What Recruiters Look For When Reviewing CVs

What Recruiters Look For When Reviewing CVs

When you have submitted your CV, let’s share what happens when a recruiter opens what you have sent.

It is a topic that is widely covered, but what happens when someone clicks? Some of the TeamJobs recruitment team share their advice and how it works on their side. 

It is important to remember that it is real people who open, read and review, not an automated bot who sifts through documents. Contact and conversations progress from this starting point.

Jaime Rana, senior consultant, says, “The majority of recruiters read what is submitted to them. A lot of the time, it can depend on the role that someone is applying for. For instance, for a contact centre role, I’ll look for key traits and job duties in the copy. When it comes to roles such as a marketing manager, this can be more in-depth. I want to see someone's progression and how their career has developed. It helps me to review before we chat and become familiar.” 

Particularly with the 18 months, people have had, gaps may be more present in their career, is this ok? Vicki Reeks, industrial manager, says, “A mainstay for many recruiters is to look straight away at any gaps. Longevity is key, but people may have been working on shorter-term roles over the past year. All it needs is a short sentence explaining why you have a gap, that way it is easier to move on. Even if you decided to take a step away for a short period, make this clear.” 

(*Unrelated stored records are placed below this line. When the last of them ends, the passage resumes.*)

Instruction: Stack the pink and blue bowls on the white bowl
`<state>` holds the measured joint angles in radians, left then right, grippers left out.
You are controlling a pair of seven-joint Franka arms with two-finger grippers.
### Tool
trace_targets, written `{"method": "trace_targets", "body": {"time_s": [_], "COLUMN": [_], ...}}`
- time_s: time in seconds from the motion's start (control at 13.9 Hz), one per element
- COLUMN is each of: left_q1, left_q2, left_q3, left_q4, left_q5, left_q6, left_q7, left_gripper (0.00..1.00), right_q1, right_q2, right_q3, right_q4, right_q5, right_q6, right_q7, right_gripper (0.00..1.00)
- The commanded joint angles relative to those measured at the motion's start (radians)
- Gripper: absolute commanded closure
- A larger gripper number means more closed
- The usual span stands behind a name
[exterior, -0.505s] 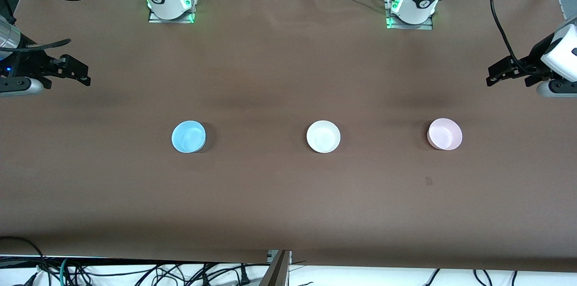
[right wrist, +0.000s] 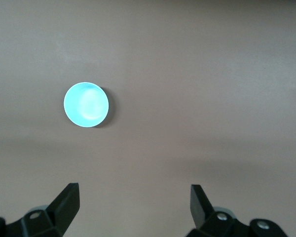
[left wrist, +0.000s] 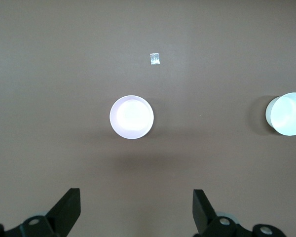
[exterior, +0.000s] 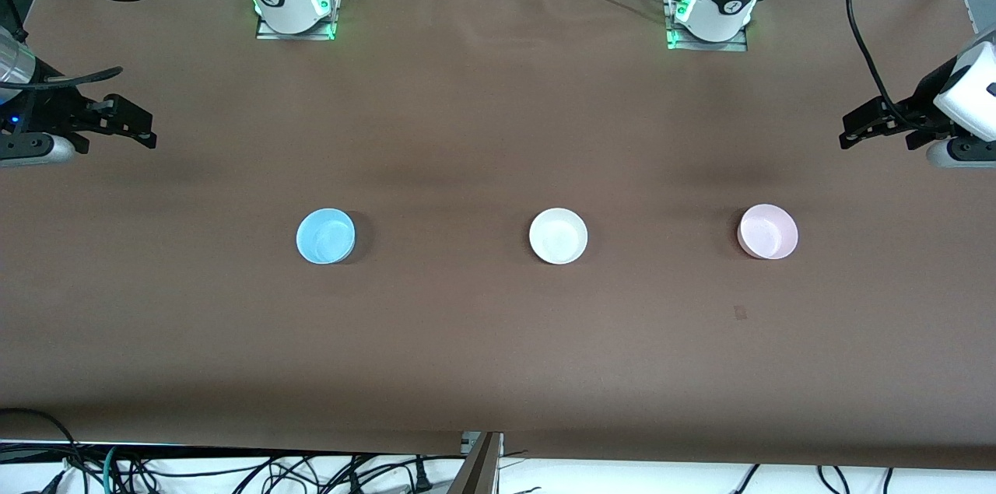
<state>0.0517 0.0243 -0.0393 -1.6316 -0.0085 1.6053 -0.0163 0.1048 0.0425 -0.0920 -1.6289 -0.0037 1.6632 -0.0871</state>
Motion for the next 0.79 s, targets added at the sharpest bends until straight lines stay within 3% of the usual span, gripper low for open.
{"method": "trace_targets", "body": {"time_s": [0.0,0.72], "left_q1": [0.002,0.032], "left_q2": [0.006,0.006], "left_q3": [0.004,0.006], "left_q4": [0.019,0.018], "left_q5": [-0.004,-0.015], "left_q6": [-0.018,-0.059], "left_q7": [0.021,0.048], "left_gripper": [0.0,0.0], "right_q1": [-0.004,-0.004], "right_q2": [0.005,0.005], "right_q3": [0.003,0.003], "right_q4": [0.018,0.017], "right_q5": [0.013,0.013], "right_q6": [-0.017,-0.017], "right_q7": [-0.01,-0.01], "right_gripper": [0.01,0.01]}}
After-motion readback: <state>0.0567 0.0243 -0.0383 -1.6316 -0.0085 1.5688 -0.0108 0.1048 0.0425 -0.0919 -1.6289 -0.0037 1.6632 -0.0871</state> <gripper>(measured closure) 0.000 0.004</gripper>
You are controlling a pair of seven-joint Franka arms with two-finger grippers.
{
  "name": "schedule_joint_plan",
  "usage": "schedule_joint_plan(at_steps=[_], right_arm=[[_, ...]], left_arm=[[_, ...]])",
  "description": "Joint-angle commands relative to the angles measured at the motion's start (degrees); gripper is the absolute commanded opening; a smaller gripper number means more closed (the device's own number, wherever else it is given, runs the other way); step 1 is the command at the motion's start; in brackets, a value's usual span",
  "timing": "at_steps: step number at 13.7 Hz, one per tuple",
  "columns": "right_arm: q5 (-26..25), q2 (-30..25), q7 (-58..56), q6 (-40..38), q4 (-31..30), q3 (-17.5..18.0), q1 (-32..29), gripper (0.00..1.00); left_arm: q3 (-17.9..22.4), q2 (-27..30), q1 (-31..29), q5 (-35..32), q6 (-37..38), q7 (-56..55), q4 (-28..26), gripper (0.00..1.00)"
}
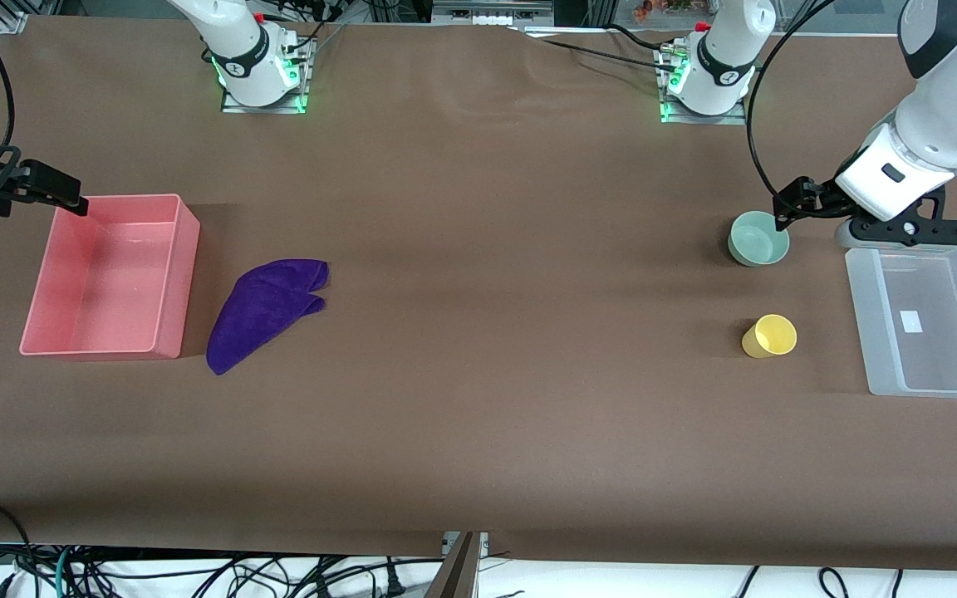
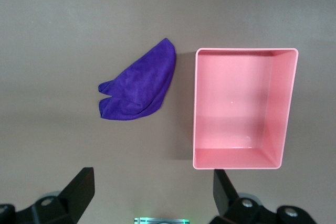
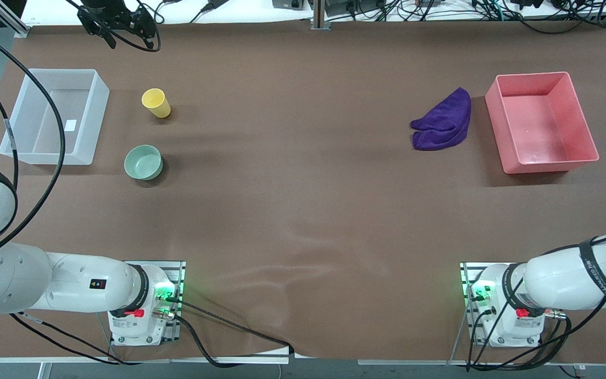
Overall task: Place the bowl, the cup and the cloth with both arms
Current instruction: 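Move the left gripper down over the pale green bowl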
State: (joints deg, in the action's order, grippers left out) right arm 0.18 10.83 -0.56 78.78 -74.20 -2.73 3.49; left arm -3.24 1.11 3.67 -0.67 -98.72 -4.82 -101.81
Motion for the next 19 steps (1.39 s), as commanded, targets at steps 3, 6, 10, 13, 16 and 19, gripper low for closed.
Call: schedule_joint_plan(at_steps=[3, 6, 10, 13, 16, 19], right_arm=[[-0.71, -0.37, -0.76, 0.67, -0.59, 0.09, 0.2, 1.0], [-0.71, -0.37, -0.76, 0.76, -0.51, 0.09, 0.2, 1.0], [-0.71, -0.37, -1.11, 0.84, -0.42, 0.09, 0.2, 1.0], [-0.71, -0.37, -1.2, 1.11, -0.33, 0.09, 0.2, 1.0], [-0.71, -0.37, -1.37, 1.11, -0.07, -0.08, 0.11, 1.0], [-0.8, 0.33, -0.94, 1.11, -0.07, 0.09, 0.2, 1.0]], left_arm=[[-0.1, -0.41, 0.2, -0.74, 1.34, 0.52, 1.53, 1.0], [-0.1, -0.49, 0.2, -0.74, 1.34, 0.6, 1.44, 1.0], [-0.01, -0.76, 0.11, -0.65, 5.37, 1.04, 1.09, 1.0], [0.08, -0.85, -0.15, -1.0, 7.14, 2.62, 0.13, 1.0], [0.08, -0.5, -4.09, -1.27, 4.35, 6.74, -4.69, 1.0], [0.08, 2.4, -10.68, -1.27, -8.02, 15.0, -16.62, 1.0]])
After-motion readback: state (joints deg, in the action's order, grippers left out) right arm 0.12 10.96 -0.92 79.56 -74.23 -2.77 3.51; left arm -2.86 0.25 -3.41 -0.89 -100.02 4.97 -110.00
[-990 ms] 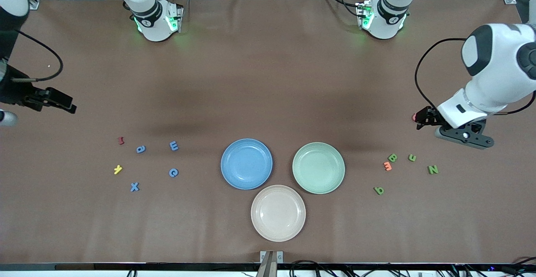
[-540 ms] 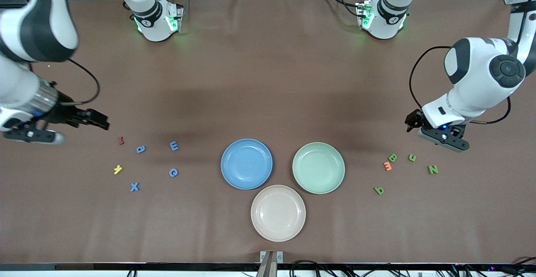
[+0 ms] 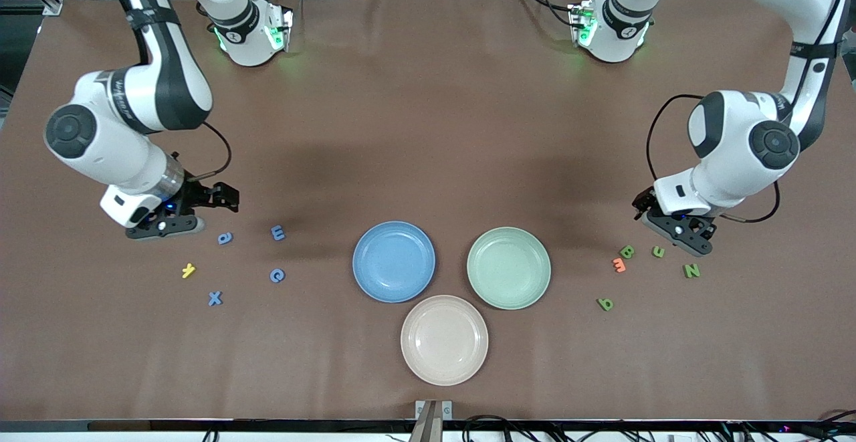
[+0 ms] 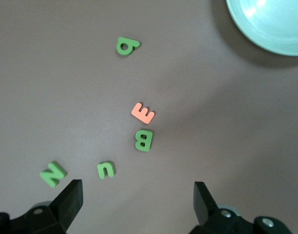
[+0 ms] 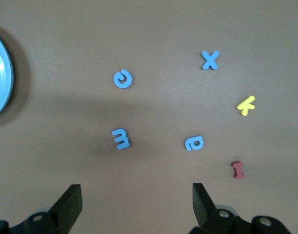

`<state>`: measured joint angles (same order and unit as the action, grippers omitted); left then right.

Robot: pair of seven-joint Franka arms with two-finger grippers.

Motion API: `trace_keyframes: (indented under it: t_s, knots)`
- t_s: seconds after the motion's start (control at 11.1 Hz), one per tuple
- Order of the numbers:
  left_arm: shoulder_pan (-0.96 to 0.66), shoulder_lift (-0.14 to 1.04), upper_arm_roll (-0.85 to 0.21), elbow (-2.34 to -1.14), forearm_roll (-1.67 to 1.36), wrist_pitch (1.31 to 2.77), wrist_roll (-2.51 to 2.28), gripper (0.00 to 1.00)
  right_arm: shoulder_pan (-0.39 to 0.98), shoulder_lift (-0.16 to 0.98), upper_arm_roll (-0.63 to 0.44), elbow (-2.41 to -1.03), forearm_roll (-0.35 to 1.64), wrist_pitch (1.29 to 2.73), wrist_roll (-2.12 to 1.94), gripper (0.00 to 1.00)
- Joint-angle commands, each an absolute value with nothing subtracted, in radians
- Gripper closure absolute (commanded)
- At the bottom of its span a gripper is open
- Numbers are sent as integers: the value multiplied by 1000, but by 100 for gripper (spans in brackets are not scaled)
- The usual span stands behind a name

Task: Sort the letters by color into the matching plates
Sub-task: 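Grasp blue 3 with the right gripper while the left gripper grasps green B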

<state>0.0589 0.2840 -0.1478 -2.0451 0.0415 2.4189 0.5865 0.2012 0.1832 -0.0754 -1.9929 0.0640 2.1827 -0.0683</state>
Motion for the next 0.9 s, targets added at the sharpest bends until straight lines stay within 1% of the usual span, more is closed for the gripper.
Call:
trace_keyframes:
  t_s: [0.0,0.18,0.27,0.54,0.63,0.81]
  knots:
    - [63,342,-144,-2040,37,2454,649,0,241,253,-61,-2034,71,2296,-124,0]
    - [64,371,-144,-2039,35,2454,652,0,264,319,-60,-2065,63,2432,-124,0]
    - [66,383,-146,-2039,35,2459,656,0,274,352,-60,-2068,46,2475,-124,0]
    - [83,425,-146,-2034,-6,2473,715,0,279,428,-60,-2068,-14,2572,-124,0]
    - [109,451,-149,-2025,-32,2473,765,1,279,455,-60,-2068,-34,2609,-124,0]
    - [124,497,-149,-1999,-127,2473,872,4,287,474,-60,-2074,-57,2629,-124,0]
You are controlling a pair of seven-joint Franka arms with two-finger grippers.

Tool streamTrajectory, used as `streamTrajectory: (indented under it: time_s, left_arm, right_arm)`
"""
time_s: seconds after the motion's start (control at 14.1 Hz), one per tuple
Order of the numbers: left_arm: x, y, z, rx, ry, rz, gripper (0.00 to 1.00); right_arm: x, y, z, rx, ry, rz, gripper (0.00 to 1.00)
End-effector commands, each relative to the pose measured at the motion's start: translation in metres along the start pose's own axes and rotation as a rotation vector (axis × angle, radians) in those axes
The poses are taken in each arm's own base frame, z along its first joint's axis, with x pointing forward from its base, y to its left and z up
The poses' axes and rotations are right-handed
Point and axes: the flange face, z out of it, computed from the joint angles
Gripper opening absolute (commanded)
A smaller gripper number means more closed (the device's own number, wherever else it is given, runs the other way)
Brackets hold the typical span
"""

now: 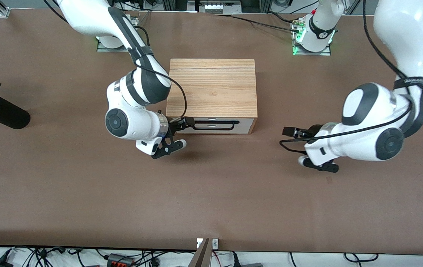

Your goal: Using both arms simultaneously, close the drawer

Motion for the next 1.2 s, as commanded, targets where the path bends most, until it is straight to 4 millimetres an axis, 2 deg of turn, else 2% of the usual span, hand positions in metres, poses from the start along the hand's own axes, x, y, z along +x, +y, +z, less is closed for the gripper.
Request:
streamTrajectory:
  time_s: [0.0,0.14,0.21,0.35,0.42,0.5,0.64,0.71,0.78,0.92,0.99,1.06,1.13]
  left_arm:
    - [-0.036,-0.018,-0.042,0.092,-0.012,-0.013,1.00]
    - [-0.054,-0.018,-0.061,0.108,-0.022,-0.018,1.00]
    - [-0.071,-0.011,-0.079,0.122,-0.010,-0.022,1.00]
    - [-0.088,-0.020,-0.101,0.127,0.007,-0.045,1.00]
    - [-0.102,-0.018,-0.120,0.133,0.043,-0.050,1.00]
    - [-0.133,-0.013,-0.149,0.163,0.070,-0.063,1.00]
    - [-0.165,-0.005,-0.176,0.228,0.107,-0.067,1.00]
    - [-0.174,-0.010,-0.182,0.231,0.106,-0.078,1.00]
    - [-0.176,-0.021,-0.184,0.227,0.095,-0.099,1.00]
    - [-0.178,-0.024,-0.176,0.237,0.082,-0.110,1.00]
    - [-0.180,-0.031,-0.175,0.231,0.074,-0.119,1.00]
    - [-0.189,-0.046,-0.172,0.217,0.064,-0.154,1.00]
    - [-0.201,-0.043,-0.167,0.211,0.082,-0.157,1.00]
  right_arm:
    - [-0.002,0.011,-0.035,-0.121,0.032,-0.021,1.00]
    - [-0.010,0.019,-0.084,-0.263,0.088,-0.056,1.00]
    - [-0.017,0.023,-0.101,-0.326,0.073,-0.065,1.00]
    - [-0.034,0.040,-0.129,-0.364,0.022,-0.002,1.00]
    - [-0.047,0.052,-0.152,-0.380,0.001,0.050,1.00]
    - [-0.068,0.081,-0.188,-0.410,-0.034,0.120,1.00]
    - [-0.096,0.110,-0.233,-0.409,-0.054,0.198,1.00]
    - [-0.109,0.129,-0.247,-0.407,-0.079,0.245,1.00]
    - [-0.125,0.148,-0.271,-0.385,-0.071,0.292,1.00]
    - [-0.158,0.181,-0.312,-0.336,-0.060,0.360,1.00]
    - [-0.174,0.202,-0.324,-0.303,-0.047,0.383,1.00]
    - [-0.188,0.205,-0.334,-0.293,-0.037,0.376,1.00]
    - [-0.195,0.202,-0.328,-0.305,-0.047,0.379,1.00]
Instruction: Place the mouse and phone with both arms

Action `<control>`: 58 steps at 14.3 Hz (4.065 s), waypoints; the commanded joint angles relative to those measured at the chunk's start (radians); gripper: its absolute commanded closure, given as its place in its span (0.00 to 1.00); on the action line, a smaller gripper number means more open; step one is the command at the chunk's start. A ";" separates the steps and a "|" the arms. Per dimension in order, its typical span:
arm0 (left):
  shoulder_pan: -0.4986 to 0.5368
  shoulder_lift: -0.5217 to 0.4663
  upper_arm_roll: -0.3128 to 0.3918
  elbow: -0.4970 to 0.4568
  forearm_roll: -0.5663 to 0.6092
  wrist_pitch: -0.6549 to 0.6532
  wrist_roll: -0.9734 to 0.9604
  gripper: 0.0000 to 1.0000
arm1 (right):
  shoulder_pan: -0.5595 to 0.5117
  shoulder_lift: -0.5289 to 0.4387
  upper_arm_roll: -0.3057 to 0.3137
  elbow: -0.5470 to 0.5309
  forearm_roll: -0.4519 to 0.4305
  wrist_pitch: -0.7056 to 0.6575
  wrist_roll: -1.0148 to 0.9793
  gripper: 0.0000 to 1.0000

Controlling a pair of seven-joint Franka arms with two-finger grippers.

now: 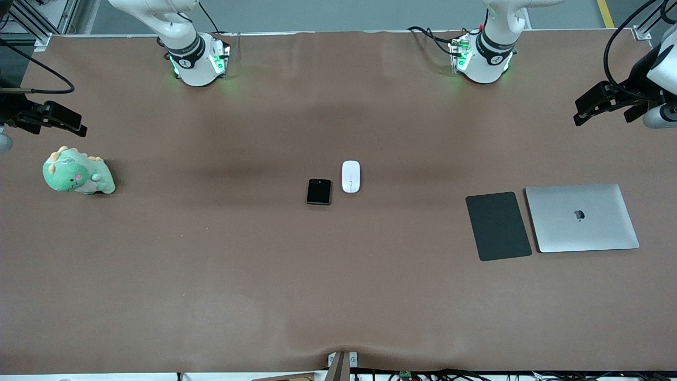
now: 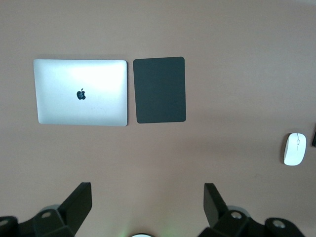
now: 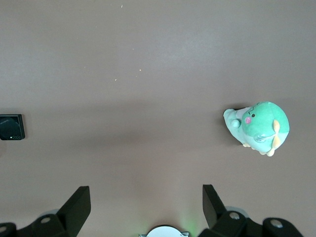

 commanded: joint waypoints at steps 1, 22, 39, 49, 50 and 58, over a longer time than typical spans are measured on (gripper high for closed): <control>0.005 -0.001 -0.004 0.016 -0.006 -0.018 0.002 0.00 | -0.026 -0.011 0.013 -0.008 0.003 -0.005 -0.015 0.00; -0.269 0.243 -0.115 -0.223 -0.009 0.401 -0.327 0.00 | -0.029 0.050 0.016 -0.001 0.023 -0.002 -0.055 0.00; -0.610 0.642 -0.112 -0.223 0.019 0.830 -0.682 0.00 | -0.012 0.214 0.020 0.018 0.029 0.024 -0.080 0.00; -0.662 0.742 -0.109 -0.219 0.065 0.936 -0.782 0.04 | 0.062 0.342 0.020 0.101 0.045 0.064 -0.065 0.00; -0.662 0.749 -0.109 -0.216 0.074 0.936 -0.788 0.06 | 0.072 0.346 0.020 0.096 0.046 0.078 -0.065 0.00; -0.673 0.785 -0.102 -0.197 0.097 0.952 -0.854 0.32 | 0.200 0.354 0.021 -0.008 0.060 0.209 0.112 0.00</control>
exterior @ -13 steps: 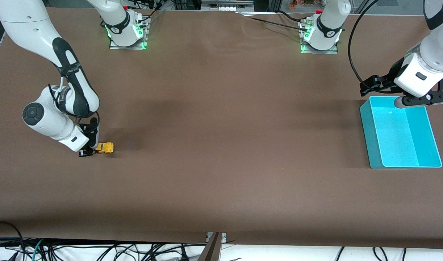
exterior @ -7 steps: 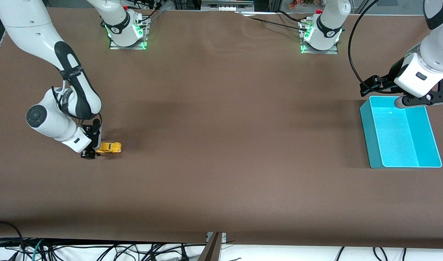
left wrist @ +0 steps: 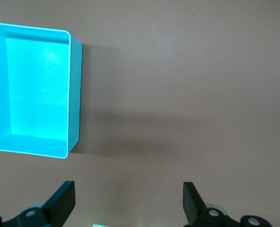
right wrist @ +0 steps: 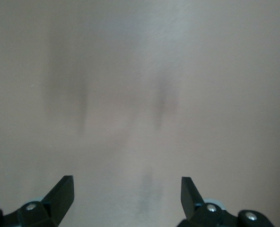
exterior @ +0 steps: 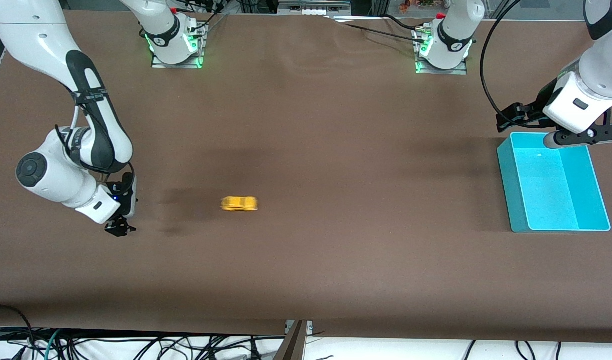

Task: Wind and store yellow beetle car
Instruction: 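Release the car and withdraw the right gripper to rest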

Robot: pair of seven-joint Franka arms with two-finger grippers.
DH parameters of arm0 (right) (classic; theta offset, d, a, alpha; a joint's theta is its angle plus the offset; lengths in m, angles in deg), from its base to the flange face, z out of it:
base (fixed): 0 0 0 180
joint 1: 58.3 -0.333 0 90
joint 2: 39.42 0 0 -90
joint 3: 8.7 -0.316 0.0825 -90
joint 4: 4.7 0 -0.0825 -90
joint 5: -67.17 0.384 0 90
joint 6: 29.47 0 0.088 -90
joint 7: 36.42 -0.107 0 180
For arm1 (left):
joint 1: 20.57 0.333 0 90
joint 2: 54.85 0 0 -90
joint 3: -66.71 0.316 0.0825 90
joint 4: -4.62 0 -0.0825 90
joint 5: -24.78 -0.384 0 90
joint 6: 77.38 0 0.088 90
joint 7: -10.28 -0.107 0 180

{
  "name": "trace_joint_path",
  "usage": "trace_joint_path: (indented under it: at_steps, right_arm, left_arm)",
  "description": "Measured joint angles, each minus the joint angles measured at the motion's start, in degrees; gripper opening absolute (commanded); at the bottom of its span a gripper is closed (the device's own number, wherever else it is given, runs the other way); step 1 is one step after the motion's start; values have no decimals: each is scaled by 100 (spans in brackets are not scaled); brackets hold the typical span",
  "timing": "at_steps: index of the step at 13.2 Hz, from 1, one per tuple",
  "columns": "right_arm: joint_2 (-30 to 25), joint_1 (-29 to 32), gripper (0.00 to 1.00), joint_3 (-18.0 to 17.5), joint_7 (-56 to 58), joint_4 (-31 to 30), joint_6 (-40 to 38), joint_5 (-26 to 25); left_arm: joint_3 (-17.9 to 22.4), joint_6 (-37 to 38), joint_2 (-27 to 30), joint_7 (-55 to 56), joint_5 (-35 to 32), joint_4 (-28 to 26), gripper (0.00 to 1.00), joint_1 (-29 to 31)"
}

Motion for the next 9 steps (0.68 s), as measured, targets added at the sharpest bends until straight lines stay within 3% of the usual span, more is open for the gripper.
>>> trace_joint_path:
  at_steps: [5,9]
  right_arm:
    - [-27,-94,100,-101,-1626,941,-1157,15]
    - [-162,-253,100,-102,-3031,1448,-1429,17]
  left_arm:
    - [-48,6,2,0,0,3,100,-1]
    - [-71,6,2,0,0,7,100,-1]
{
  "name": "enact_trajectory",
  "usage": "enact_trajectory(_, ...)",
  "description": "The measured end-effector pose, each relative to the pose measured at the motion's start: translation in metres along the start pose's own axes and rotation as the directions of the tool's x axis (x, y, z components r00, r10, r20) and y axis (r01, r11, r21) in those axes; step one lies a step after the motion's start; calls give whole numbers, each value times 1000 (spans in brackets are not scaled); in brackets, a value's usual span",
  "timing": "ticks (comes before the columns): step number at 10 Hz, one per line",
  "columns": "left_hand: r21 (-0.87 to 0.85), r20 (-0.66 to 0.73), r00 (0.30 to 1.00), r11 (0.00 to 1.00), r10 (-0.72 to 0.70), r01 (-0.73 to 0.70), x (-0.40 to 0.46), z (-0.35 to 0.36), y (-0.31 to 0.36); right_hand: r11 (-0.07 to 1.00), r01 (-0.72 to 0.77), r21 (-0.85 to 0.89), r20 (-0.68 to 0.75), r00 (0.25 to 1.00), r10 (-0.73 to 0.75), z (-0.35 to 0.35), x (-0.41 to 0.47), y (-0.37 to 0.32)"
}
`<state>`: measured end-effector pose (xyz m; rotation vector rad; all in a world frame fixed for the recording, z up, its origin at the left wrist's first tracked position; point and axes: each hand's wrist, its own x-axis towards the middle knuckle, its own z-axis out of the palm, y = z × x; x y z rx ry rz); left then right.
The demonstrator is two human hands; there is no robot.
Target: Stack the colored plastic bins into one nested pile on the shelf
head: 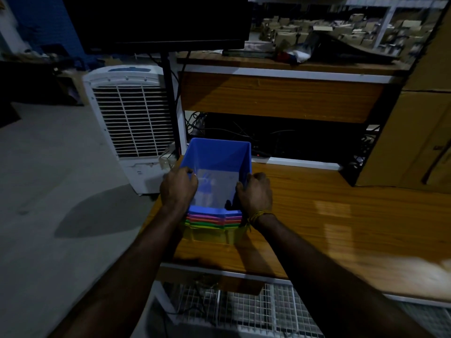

A recruiter's job is not to rewrite someone’s CV, but can help by making suggestions where necessary. A recent candidate started with a CV that needed some assistance to land the job they wanted. Rob Bruce, senior recruitment consultant, explains, “When you represent someone it becomes almost consultative. A candidate submitted their CV and didn’t break down their skill sets and the roles that took them to where they are currently. Everything was hidden and didn’t come off the page. After spending some time offering guidance and talking together, it allowed them to break down easier, so their CV was more coherent and highlighted much more clearly. Remember, you have to sell yourself too, even if it’s on a CV. When they adapted and reworked the client realised their potential and they now have a new job.”

Lucy Eaton, senior key account manager, shares some final advice, “Clients look through the start of your CV in more detail than the latter section. Use skillsets and words that will stand out the grab their attention. If you have gained someone's attention for three seconds, you have another three seconds of their attention. People do not want to read essays, length is not as important as being succinct with your career. Explaining your experience and how it relates to the role you are applying for is key.”

No matter how many years of experience you have, it is a recruiter's role to bring the right people together. A client looking for a person to support their business and a candidate looking to become an asset to a business. When you make that first step right with your CV, it can help progress your efforts for your next role.